To cover the resulting debts incurred by governments, brutal austerity programs are imposed, destroying social services, jobs, wages, pensions and the living standards of the working class. Between 2007 and 2012, US government spending and public investment fell by almost 8 percent, the largest decline in more than half a century. Corporate investment has been minimal.
Alongside the massive diversion of social wealth to the financial elite, the IMF, World Bank and Fed continue to demand the gutting of past social reforms and protections for workers, in the name of “job creation” and “competitiveness.” Calling for cuts in government subsidies that hold down food and energy costs and privatization of state-owned industries, the World Bank in its June 10 Global Economic Prospects report stated: “In a world where external financial conditions are expected to tighten and remain challenging, future growth must increasingly be driven by domestic efforts to boost productivity and competitiveness.”
The same quasi-criminal and socially destructive methods that characterize the financial operations of the ruling elite find expression in the warmongering foreign policies of imperialist governments.

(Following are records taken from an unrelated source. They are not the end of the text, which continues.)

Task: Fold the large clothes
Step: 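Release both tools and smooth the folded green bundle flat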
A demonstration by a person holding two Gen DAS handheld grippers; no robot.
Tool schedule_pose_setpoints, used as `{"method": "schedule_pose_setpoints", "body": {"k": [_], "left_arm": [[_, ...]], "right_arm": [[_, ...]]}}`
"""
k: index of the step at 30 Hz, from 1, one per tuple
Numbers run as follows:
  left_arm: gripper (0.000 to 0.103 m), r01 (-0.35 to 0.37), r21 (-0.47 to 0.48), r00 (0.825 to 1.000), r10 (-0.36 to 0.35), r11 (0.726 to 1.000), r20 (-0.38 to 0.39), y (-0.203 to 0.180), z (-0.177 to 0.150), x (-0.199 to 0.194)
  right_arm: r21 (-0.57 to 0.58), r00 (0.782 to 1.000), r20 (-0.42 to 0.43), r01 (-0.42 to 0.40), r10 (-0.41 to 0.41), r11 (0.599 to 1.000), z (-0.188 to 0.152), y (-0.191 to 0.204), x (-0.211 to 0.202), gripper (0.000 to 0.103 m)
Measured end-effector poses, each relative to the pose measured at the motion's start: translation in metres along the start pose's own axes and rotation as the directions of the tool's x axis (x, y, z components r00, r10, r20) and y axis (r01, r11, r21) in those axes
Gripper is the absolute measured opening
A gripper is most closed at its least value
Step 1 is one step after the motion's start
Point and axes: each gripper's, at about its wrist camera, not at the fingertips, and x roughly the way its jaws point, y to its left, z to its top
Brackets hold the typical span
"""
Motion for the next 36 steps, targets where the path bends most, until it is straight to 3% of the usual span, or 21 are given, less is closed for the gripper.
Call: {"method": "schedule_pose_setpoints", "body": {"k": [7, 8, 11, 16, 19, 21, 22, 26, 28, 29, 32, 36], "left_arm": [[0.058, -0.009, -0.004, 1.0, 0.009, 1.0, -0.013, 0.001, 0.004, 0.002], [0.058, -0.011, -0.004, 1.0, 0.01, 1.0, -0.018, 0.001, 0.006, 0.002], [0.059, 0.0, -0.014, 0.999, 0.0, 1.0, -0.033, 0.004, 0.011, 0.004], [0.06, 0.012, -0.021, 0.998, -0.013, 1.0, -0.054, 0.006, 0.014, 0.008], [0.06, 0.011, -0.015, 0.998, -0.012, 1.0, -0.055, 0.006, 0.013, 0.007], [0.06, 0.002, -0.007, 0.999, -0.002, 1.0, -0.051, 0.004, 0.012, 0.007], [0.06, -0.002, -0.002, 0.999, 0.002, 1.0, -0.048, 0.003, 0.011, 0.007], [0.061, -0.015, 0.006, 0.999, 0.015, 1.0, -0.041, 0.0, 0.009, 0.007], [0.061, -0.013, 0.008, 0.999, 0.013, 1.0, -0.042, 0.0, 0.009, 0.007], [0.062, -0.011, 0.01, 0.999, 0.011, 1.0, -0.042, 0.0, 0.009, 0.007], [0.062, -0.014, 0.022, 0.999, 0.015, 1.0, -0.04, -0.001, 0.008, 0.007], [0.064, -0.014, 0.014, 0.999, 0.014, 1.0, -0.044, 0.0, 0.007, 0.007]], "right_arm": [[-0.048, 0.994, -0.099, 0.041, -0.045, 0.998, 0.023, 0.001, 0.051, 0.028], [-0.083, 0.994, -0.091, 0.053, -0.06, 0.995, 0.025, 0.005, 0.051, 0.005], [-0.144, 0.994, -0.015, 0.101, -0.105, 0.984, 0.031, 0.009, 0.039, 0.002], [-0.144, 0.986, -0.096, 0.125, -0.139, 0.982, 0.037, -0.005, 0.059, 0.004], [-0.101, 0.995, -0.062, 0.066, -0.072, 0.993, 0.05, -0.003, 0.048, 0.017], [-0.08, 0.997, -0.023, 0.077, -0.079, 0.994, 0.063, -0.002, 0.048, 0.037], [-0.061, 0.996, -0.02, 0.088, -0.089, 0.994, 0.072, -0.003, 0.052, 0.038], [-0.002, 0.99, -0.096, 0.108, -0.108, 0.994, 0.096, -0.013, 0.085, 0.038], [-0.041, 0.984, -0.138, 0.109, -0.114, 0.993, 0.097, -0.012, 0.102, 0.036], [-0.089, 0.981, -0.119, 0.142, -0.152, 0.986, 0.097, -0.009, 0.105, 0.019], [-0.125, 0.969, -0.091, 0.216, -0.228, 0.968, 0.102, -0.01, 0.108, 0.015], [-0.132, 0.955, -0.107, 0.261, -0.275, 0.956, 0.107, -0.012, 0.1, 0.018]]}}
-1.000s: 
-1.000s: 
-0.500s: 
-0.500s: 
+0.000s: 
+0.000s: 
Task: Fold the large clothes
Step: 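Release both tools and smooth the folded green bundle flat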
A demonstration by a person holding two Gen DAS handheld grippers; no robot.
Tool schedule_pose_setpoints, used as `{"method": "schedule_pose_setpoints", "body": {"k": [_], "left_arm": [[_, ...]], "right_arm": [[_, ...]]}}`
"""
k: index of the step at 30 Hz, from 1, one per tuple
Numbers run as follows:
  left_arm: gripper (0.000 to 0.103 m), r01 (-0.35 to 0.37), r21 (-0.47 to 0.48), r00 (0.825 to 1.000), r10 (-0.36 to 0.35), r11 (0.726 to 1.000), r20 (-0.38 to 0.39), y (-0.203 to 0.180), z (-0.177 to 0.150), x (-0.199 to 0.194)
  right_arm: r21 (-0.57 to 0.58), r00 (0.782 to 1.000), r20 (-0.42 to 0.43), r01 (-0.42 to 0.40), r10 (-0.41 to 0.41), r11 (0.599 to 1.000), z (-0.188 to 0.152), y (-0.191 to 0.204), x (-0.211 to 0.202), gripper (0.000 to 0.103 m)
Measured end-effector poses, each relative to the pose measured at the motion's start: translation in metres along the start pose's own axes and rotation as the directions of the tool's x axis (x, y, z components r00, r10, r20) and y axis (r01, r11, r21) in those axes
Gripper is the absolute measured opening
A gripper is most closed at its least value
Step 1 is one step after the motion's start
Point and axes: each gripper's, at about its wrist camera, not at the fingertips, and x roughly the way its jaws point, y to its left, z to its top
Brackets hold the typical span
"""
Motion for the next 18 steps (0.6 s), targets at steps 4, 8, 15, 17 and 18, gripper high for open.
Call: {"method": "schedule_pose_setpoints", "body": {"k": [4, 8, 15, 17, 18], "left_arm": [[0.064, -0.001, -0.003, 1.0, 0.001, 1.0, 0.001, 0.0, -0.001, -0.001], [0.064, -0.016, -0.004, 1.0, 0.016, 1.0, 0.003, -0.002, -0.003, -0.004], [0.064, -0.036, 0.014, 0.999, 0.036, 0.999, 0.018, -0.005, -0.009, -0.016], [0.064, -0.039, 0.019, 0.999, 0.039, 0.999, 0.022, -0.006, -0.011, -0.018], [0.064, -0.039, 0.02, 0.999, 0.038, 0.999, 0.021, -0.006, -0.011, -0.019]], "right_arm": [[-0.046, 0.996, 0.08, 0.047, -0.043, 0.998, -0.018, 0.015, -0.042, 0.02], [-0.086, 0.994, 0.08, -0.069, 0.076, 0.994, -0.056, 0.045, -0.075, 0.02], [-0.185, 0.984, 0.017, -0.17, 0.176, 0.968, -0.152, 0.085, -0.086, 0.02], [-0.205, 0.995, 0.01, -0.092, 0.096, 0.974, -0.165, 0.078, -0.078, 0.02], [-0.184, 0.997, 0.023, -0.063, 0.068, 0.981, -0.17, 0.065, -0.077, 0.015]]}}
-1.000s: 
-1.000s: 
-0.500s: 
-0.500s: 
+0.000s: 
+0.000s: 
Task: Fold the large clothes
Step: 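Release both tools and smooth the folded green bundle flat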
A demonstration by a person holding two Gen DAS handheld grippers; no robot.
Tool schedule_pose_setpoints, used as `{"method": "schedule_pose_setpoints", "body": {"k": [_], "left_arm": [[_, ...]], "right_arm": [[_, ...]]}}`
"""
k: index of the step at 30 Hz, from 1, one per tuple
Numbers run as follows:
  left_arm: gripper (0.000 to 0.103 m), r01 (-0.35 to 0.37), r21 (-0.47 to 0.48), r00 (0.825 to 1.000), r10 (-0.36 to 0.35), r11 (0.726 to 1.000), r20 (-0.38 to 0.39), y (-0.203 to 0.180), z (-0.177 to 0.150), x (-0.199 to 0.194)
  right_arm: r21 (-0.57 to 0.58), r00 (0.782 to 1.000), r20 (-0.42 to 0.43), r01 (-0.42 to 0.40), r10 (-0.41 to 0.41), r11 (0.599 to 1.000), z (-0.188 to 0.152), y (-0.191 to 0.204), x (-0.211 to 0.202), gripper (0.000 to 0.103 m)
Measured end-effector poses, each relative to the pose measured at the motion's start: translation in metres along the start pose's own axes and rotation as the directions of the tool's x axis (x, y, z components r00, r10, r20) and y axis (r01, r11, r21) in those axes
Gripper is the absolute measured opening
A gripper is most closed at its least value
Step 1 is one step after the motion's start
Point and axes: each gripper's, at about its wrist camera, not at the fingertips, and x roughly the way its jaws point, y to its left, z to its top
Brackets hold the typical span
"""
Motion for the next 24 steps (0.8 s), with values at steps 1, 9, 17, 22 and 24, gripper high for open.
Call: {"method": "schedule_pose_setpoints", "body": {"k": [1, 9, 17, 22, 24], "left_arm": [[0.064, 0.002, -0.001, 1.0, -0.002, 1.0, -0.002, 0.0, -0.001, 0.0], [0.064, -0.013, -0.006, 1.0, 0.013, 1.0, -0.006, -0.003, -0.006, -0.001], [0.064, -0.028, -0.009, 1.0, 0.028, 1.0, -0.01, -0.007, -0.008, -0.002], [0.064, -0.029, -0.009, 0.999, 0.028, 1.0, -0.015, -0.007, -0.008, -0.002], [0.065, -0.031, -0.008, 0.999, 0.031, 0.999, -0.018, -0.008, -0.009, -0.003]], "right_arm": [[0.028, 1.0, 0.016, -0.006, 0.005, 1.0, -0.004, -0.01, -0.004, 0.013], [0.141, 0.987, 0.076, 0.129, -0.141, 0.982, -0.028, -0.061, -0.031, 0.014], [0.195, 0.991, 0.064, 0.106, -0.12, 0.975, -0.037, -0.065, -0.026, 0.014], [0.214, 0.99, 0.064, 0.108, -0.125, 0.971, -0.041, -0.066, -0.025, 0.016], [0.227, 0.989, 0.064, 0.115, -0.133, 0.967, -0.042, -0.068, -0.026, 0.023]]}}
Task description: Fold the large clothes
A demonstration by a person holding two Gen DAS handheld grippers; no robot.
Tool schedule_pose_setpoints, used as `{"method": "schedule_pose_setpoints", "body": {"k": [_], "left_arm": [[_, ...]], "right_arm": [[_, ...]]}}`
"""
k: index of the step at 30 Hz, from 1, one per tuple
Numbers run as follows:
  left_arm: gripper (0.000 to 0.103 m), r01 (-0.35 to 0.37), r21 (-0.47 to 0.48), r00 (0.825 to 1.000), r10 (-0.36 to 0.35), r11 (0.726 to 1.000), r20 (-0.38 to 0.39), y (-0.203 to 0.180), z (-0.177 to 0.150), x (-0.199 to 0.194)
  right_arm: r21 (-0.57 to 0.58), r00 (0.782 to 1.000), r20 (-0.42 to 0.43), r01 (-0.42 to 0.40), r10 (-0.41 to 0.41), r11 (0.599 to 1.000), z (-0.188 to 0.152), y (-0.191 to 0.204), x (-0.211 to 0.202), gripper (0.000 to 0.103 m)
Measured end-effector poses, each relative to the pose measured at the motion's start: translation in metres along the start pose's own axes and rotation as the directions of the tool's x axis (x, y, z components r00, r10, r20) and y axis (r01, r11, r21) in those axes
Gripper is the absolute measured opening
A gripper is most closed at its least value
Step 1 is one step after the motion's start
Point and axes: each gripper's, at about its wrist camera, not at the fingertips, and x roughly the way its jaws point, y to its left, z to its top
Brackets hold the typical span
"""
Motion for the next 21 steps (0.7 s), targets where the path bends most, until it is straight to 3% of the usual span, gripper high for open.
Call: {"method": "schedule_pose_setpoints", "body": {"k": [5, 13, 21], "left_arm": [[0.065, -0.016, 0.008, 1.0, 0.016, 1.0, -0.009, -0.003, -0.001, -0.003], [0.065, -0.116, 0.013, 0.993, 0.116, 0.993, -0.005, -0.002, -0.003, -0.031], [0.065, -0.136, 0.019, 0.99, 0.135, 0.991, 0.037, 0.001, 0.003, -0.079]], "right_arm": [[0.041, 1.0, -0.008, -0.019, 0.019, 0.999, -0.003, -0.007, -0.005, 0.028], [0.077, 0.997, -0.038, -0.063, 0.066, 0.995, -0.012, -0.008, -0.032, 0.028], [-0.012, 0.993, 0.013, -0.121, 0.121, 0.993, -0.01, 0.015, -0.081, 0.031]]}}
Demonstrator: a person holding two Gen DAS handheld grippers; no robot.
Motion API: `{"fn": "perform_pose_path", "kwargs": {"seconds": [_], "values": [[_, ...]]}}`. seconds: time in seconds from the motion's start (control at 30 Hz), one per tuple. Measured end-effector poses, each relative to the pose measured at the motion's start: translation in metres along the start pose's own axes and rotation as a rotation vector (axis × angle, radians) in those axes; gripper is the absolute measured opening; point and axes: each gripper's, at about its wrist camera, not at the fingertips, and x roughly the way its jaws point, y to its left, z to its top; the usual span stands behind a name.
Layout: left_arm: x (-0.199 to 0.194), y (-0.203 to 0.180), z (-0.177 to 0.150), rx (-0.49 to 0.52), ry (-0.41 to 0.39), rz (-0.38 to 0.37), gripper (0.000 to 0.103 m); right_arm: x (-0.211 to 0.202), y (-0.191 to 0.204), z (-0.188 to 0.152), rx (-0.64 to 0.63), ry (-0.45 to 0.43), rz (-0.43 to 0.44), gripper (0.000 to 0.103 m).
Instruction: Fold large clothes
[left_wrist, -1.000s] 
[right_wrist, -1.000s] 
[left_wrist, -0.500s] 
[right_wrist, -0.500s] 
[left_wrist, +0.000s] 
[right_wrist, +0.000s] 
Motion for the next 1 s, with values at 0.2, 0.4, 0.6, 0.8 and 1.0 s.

Lagarde warned this week that the collapse of Iraq—the product of US war and subversion in that country, Libya, Syria and throughout the Middle East—could drive up oil prices and further derail the US economy.
Workers in the US are already being hammered by rising food and energy prices fueled by the inflation of stock prices and other financial assets and the crises precipitated by US policy in places such as Ukraine and Iraq. The national average price of gasoline is the highest for this time of year since 2008. More than half of all US states have reported rising gas prices. Retail beef, pork, poultry, egg and milk prices are all up sharply from last year.
Last week, the IMF warned that the inflation of real estate prices in a number of major countries was increasing the risk of another financial crash. But the very policies the IMF promotes—starting with the infusion of cash into the banking system—produces asset bubbles that must inevitably implode.
This contradiction reflects the dead end of the system which all of these institutions of the ruling class defend—capitalism. It is a system that has produced a vast sea of human misery and oppression, along with the stagnation and decay of man’s productive forces, exacerbated by the plundering of social resources to finance soaring stock markets, record corporate profits and the personal fortunes of a numerically minuscule financial aristocracy.
One statistic, often cited but nonetheless extraordinarily revealing and damning, encapsulates the irrationality and bankruptcy, moral and historical, of the capitalist system: 85 billionaires today have as much wealth ($1.68 trillion) as the bottom half of the world’s population—3.5 billion people.
This situation is not sustainable, either economically or politically. More and more workers, in the US as well as internationally, are coming to the realization that there is no way out within the framework of the existing system—one that barely conceals its single-minded focus on the further enrichment of the few at the expense of the many.
The turn must now be to the building of the revolutionary leadership required to arm the coming mass working-class struggles with a socialist and internationalist program.